Hey everybody,
We recently got the request to import CSV files into Splunk. However, the files include some number formatted with German localizations, such that decimal points and commas are exchanged. This is a common number then: 1.340.000,39
. Such a number would now be interpreted as String in Splunk.
I saw some guys having similar problems, but not a solution without fixing the problems in search.
http://answers.splunk.com/answers/52965/splunk-and-localization-of-numbers.html
http://answers.splunk.com/answers/42814/decimal-how-to-use-vs.html
I tried my best and implemented some SEDCMD to remove points in numbers and replace commas with points, but it seems like they are getting executed on _raw after the CSV-fields were already excluded.
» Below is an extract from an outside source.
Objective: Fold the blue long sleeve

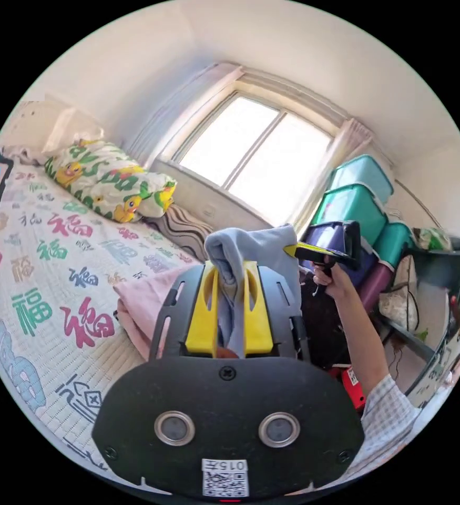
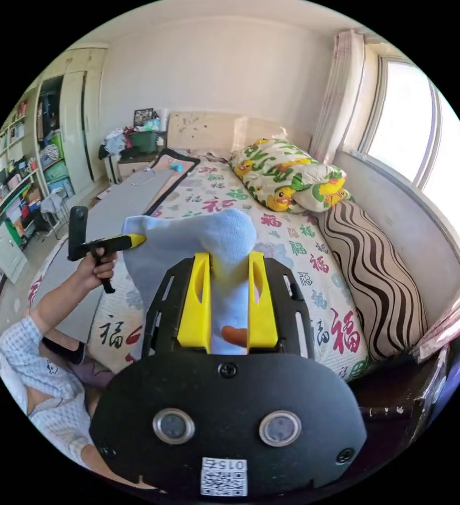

Is there a way to move the SEDCMDs before CSV-extraction or to make Splunk aware of different-localized numbers?
My props.conf is:
[csv-test]
SEDCMD-1-removePoints = s/([0-9])\.([0-9])/\1\2/g
SEDCMD-2-decimalToPoint = s/([0-9])\,([0-9])/\1.\2/g
INDEXED_EXTRACTIONS = csv
KV_MODE = none
NO_BINARY_CHECK = true
SHOULD_LINEMERGE = false
CHARSET = Latin-1
Thanks for your kind help,
Benjamin
Try removing INDEXED_EXTRACTIONS
from your props.conf
and field extraction rules to props
& transforms
That is worth a try.
In that case, however, I need to provide the column headings of my csv for Splunk do recognize the fields, right?
That was my intention to use INDEXED_EXTRACTIONS.
If you choose to removed INDEXED_EXTRACTIONS
you will also have to remove the "header" row from _raw and do `multiple field extraction. See here for details/ideas
Thanks for the Link, sundareshr. My approach would be something like the following:
props.conf:
[someSourcetype]
TRANSFORMS-first = NoHeader
TRANSFORMS-second= csv-fieldextraction
transforms.conf:
[NoHeader]
REGEX = "Time","IOPS","Latency(ms)","BW (MBps)"
DEST_KEY = queue
FORMAT = nullQueue
[csv-fieldextraction]
DELIMS=","
FIELDS="Time","IOPS","Latency","BW (MBps)"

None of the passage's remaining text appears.